One of the factors that ensure a great workplace is a great leader that strives to push their team towards success and cares about their wellbeing. The following are important to keep in mind when thinking of how to improve your managerial style in a way that will push you from a boss to a great leader for your dealership team:
Feedback and Goals
o One of the things that makes a great leader is one that knows how to give feedback. Many times, managers are afraid of providing feedback to avoid souring the relationship with their employees or are afraid they are not going to execute the delivery of the message properly. According to an article published by Harvard Business School, highlighting areas where employees did great and highlighting areas where employees need improvement is a great way to show them what they need to keep doing and give them goals of what needs to be improved upon. Simply saying someone did a good or bad job is not a sufficient way of giving and reinforcing feedback. For example, a service advisor upselling an alignment and new tires is great but paired with a negative customer survey, it is not. This is an example of a perfect opportunity to highlight what they should keep doing and what needs improvement.
o Your employees should be able to see the big picture just as much as you should. By keeping your employees engaged, this would ensure employees remain motivated and empowered to reach the dealership’s goals. Fostering a safe, fun, and competitive work culture will keep your employees engaged and looking forward to driving to work and clocking in, according to Harvard Business School. The occasional Saturday barbecue lunch for the team with a brief presentation on how to treat customers well, or group participation in a charitable event gives a sense of greater involvement and purpose beyond the core job responsibilities and generating revenue.

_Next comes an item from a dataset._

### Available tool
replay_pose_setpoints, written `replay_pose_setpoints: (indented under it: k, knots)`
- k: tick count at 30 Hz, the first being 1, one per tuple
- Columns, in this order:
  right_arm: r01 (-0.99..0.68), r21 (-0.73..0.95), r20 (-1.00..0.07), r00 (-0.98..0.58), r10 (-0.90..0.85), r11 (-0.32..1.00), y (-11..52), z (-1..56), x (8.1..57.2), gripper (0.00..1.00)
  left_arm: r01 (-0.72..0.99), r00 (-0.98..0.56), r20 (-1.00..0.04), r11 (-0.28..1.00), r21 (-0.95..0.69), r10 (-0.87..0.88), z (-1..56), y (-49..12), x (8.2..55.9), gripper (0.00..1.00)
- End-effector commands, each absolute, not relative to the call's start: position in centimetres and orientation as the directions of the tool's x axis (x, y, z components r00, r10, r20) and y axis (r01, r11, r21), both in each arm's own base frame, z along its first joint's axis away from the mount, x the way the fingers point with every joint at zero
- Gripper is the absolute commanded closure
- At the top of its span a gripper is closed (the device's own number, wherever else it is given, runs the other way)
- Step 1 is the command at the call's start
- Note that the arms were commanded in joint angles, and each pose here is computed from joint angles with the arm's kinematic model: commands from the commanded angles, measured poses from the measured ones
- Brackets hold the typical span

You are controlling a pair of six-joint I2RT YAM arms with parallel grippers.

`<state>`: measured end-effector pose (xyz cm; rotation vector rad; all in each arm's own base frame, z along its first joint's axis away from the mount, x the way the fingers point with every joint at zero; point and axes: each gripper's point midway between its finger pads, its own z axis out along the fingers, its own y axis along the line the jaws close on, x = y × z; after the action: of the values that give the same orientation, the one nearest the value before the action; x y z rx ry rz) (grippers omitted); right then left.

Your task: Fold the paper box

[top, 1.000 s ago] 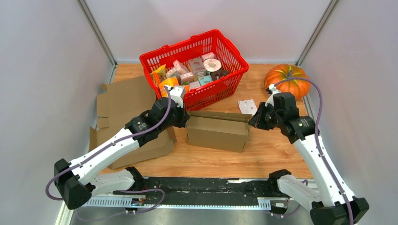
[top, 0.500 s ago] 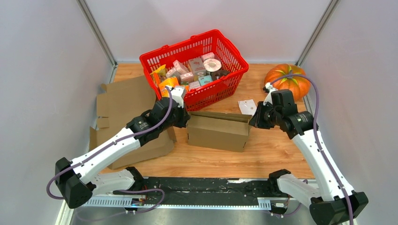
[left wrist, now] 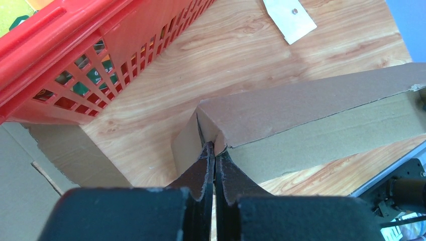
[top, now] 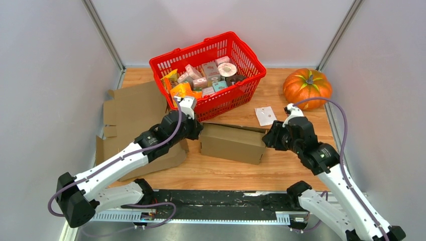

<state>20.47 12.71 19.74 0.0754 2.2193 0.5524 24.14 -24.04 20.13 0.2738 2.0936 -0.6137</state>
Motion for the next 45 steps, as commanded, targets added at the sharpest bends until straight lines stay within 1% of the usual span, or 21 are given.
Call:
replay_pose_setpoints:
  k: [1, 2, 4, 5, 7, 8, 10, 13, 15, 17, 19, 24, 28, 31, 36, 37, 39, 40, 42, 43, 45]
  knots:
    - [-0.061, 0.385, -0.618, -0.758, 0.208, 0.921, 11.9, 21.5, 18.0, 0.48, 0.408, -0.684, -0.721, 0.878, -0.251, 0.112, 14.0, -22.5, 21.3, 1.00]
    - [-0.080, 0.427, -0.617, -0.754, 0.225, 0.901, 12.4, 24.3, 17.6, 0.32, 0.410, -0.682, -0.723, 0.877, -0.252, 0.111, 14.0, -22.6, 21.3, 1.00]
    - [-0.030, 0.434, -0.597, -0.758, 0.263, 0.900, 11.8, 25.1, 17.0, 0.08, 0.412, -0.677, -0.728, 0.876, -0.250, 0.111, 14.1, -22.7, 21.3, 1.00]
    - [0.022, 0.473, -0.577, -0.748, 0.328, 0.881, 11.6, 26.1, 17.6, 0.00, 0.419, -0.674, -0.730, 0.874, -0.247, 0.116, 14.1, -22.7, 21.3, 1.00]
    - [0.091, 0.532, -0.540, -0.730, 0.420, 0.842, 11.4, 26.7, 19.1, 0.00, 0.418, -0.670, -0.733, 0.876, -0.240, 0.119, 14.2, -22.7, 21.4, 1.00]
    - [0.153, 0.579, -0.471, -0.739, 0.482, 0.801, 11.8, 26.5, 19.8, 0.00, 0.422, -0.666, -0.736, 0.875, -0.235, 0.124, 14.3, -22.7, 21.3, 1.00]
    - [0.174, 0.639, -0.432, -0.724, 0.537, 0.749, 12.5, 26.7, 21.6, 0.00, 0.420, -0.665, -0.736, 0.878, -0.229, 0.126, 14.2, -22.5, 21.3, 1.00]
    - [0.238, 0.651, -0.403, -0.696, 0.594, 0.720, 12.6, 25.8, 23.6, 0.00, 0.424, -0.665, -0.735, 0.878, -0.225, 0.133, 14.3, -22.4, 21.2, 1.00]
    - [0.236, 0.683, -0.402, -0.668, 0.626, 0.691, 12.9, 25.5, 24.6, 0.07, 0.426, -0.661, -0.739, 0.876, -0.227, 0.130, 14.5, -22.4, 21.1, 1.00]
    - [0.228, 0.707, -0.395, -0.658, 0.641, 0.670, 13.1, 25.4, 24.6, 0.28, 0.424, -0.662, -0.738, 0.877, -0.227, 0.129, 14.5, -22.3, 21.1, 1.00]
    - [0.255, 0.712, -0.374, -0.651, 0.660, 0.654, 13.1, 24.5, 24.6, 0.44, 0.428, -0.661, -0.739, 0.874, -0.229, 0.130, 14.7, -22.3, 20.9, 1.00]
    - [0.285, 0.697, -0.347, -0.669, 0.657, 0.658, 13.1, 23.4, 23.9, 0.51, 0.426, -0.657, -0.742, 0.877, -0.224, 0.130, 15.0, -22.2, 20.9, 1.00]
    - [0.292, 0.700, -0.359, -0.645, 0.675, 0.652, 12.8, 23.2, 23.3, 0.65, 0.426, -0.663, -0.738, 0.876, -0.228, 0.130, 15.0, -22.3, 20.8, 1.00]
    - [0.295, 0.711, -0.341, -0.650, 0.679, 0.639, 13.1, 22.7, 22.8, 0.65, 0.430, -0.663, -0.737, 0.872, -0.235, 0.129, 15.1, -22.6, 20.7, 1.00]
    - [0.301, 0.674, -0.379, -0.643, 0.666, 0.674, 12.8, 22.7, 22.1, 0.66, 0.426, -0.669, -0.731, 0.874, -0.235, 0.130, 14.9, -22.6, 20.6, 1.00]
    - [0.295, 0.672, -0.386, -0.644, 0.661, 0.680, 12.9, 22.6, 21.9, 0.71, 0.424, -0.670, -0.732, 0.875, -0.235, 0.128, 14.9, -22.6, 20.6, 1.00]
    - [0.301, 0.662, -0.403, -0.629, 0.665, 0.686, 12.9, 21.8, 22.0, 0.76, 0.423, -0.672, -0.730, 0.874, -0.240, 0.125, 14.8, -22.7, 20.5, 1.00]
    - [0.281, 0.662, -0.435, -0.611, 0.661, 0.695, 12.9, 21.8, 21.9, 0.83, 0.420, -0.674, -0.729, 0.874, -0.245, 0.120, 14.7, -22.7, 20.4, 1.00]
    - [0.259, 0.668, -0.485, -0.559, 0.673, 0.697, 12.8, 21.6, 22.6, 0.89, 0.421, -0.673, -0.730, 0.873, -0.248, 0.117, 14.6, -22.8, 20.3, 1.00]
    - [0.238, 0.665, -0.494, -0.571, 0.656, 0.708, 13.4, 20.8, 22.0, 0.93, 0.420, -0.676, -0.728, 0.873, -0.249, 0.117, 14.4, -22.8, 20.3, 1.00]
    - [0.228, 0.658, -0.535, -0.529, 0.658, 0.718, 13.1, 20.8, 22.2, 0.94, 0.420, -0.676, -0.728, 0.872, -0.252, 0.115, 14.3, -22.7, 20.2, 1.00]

o A great leader is a forward thinker, meaning they anticipate and act upon the future. Work trends are changing, and Americans are leaving to find jobs with a better work-life balance. If you can offer hybrid options for certain qualified employees, you will be able to retain top talent by giving them flexible options. Additionally, forward-thinking also means being receptive to adopting the latest technology that will not only entice customers, but also make your employees’ work easier to perform and more efficient. Anticipate opportunities for workplace improvements and implement positive changes before the dealership down the road makes their work environment and systems more attractive to your personnel.
Retaining top talent is crucial in an economy where spots are opening and people are more propense to job hop for better work-life balance, better management, higher wages, or for maybe a shorter commute. Great leadership is a fundamental starting point to retaining talent in a changing environment.
It is important to step back and reflect your progress as a leader, because poor management can result in the loss of valuable players in your dealership. Valuable players can not only bring significant amounts of revenue, but they are also key players in developing and promoting work culture. That is why it is important to ask: Am I a manager or a leader?